Publication year - 1983
Publication title -
the journal of protozoology
Language(s) - English
Resource type - Journals
SCImago Journal Rank - 1.067
H-Index - 77
eISSN - 1550-7408
pISSN - 0022-3921
DOI - 10.1111/j.1550-7408.1983.tb05340.x
Subject(s) - agglutination (biology) , wheat germ agglutinin , lectin , soybean agglutinin , microbiology and biotechnology , agglutinin , biology , peanut agglutinin , biochemistry , horseradish peroxidase , concanavalin a , chemistry , antigen , enzyme , immunology , in vitro
Bloodstream trypomastigote and culture procyclic (insect midgut) forms of a cloned T. rhodesiense variant (WRATat 1) were tested for agglutination with the lectins concanavalin A (Con A), phytohemagglutinin P (PP), soybean agglutinin (SBA), fucose binding protein (FBP), wheat germ agglutinin (WGA), and castor bean lectin (RCA). Fluorescence‐microscopic localization of lectin binding to both formalin‐fixed trypomastigotes and red cells was determined with fluorescein isothiocyanate (FITC)‐conjugated Con A, SBA, FBP, WGA, RCA, PNA (peanut agglutinin), DBA (Dolichos bifloris) , and UEA (Ulex europaeus) lectins.
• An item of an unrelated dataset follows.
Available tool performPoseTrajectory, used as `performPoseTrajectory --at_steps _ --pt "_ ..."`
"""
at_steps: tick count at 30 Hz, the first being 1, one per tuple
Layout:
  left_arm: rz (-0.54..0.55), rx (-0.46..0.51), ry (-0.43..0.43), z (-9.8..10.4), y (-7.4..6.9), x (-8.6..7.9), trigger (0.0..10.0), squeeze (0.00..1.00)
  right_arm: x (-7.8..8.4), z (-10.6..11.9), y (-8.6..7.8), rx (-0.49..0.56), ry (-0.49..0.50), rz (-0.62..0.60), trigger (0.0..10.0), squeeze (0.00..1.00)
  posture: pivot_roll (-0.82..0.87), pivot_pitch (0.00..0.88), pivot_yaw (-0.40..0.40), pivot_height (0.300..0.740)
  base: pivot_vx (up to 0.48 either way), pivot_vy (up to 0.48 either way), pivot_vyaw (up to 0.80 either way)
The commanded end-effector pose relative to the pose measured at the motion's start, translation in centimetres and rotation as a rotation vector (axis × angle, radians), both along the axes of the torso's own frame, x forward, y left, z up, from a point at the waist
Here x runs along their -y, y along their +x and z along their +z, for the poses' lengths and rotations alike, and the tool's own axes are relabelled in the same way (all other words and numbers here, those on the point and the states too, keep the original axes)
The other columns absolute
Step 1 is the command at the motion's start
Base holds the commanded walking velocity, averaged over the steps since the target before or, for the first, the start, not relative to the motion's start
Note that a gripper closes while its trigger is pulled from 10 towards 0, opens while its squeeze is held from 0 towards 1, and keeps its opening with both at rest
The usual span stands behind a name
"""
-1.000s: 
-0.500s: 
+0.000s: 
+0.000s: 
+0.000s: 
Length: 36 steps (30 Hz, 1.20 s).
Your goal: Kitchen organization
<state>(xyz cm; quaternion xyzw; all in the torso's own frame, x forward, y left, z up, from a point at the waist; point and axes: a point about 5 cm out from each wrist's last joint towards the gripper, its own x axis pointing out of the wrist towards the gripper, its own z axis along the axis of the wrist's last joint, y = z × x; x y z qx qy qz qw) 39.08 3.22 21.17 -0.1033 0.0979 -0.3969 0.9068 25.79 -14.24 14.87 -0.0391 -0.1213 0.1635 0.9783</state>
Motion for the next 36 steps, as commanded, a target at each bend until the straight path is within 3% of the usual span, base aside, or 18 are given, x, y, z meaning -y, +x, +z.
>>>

Electron microscopic localization of lectin binding sites on bloodstream trypomastigotes was accomplished by the Con A‐horseradish peroxidase‐diaminobenzidine (HRP‐DAB) technique, and by a Con A‐biotin/avidin‐ferritin method. Trypomastigotes, isolated by centrifugation or filtration through DEAE‐cellulose or thawed after cryopreservation, were agglutinated by the lectins Con A and PP with agglutination strength scored as Con A < PP. No agglutination was observed in control preparations or with the lectins WGA, FBA or SBA. Red cells were agglutinated by all the lectins tested. Formalin‐fixed bloodstream trypomastigotes bound FITC‐Con A and FITC‐RCA but not FITC‐WGA, ‐SBA, ‐PNA, ‐UEA or ‐DBA lectins. All FITC‐labeled lectins bound to red cells. Con A receptors, visualized by Con A‐HRP‐DAB and Con A‐biotin/avidin‐ferritin techniques, were distributed uniformly on T. rhodesiense bloodstream forms. No lectin receptors were visualized on control preparations. Culture procyclics lacked a cell surface coat and were agglutinated by Con A and WGA but not RCA, SBA, PP and FBP. Procyclics were not agglutinated by lectins in the presence of competing sugar at 0.25 M. The expression of lectin binding cell surface saccharides of T. rhodesiense WRATat 1 is related to the parasite stage. Sugars resembling α‐D‐mannose are on the surface of bloodstream trypomastigotes and culture procyclics; n‐acetyl‐D‐galactosamine and D‐galactose residues are on bloodstream forms; and n‐acetyl‐D‐glucosamine‐like sugars are on procyclic stages.